Gardening has always been a quiet act of resistance. From the Victory Gardens in Great Britain and North America during World War II, to the guerilla gardening movements of Los Angeles and Detroit, built in response to urban food deserts. In a world that’s spiralling out of control and where we’re increasingly disconnected from the earth and our neighbours, it’s a way of saying, “I choose life, and you can’t stop me.”

While we’ve become used to unlimited, cheap food at any time of the year, it wasn’t always this way. When food started being trucked and flown in from places like California, Florida, and Mexico, backyard gardens were turned into lawns and flower beds.

A volunteer at the community garden greenhouse, serving the Parksville and Qualicum Beach area

As recent as the 1950s, Vancouver Island produced 90 per cent of its own food. Today we produce maybe five-10 per cent. However, there’s a groundswell of effort and desire to regain sovereignty of some of our food systems from our corporate overlords. And with apples at $3.99 per pound and cauliflower $8 a head, it’s clear something has to change.

Another of our main goals is to act as a vital, public “third space,” ie., not work or home, but some place separate and unique. We have fewer of these spaces where we can go to spend time and not money. That’s why one of the first things we installed were two twelve-foot-long picnic tables, accessible to the public 363 days a year.

Our marquee players, unquestionably, are our chickens. We bought a small flock of day-olds last March, and quickly reached visitors of all ages who came in specifically to visit the chicks. Small kids love them, teens love them, even seniors shared fond stories of a life gone by. They’re the most cheerful of garden companions.

Chickens at a community garden on Vancouver Island, among the site's most popular residents

Unfortunately, three of the chicks grew up to be noisy roosters. Although you can legally keep four hens on a residential lot in Parkville, ours falls under public institutional zoning, which doesn’t expressly allow them. After a noise complaint to the city, we had to evict our birds last fall—just as they had started laying eggs. An unfortunate law, but one we hope to overturn.

We’ve produced dozens of workshops on gardening and food production, and host regular social events like concerts, a strawberry festival, community meals, and storytelling nights.

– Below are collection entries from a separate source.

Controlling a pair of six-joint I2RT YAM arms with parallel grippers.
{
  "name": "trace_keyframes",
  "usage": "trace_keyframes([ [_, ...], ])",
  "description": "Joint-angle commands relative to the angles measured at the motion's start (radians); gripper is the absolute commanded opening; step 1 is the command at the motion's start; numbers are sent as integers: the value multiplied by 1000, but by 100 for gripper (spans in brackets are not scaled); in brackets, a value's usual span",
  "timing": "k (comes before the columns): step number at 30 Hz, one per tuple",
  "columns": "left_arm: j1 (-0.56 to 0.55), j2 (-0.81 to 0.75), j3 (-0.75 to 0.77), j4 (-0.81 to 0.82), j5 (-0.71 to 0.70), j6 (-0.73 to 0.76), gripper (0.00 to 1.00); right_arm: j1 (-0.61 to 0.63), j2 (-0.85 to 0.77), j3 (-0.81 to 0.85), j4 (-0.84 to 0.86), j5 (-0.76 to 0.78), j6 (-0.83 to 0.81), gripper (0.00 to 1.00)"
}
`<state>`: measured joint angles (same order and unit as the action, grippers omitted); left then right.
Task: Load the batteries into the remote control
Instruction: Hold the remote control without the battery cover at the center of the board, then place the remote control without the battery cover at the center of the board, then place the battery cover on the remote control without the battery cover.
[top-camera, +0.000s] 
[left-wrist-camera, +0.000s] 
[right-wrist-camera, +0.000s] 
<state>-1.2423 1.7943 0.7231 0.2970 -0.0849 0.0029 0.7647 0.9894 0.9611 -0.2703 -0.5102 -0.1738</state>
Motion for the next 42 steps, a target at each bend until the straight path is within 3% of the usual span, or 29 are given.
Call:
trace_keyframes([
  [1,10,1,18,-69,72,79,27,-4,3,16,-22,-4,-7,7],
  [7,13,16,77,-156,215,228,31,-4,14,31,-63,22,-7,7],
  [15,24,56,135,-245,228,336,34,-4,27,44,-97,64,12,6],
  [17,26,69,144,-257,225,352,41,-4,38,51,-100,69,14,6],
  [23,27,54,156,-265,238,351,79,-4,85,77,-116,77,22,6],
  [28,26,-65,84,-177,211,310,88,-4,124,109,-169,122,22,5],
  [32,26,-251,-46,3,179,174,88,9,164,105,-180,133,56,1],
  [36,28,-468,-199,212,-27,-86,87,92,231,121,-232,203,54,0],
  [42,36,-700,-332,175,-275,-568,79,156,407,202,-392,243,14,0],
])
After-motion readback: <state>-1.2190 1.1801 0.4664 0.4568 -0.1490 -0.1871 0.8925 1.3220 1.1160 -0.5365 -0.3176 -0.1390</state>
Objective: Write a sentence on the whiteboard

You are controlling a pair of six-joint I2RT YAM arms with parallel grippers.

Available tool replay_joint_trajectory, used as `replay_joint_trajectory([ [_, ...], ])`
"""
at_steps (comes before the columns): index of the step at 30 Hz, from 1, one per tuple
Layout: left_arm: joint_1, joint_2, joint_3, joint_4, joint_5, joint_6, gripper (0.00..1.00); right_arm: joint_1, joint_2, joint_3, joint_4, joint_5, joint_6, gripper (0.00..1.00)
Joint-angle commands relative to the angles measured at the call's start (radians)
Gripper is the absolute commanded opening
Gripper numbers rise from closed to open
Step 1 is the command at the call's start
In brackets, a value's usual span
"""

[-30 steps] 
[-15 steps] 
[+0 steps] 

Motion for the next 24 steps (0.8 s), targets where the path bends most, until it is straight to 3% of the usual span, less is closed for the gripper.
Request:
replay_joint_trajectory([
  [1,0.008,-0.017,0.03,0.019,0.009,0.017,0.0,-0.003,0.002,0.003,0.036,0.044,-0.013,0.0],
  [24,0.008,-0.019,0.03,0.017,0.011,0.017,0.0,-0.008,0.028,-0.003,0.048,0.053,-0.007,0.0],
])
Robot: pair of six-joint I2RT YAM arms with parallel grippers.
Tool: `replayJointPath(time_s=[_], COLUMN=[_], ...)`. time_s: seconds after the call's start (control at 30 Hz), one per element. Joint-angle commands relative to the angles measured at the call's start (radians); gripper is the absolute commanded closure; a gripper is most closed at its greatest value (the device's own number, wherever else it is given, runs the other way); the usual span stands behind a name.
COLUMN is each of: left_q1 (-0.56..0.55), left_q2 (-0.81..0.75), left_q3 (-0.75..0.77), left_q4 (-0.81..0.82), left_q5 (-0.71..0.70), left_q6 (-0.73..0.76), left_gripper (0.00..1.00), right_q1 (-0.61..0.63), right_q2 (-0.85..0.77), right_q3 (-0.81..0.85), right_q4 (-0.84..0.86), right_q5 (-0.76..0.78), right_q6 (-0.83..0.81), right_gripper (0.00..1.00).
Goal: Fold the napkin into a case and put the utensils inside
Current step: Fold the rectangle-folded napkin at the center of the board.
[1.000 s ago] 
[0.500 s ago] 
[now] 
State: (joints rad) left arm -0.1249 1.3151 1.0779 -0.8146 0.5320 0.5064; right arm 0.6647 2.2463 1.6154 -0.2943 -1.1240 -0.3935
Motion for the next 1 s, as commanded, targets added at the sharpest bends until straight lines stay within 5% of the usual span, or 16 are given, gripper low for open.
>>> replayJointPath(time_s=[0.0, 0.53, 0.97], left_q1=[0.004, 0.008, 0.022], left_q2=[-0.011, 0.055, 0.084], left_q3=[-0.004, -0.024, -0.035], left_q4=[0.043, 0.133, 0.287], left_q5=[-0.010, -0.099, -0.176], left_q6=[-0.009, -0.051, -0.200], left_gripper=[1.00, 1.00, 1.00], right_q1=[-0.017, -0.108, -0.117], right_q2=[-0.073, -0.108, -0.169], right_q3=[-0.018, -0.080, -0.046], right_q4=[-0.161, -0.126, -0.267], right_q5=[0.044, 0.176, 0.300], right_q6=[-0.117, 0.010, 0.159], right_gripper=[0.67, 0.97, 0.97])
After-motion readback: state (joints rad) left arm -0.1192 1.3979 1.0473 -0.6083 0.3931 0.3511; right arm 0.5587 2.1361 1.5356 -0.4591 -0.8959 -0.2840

Our growing group of volunteers and supporters have big plans for this year, with a Sunday Farmers Market starting in late spring, an after-school Kids Garden Club, and a return to some of our more popular and successful social events.

As we enter our fourth full year of operation we’re clear we’re on the right track; growing food, increasing food-literacy, and building community, in no particular order.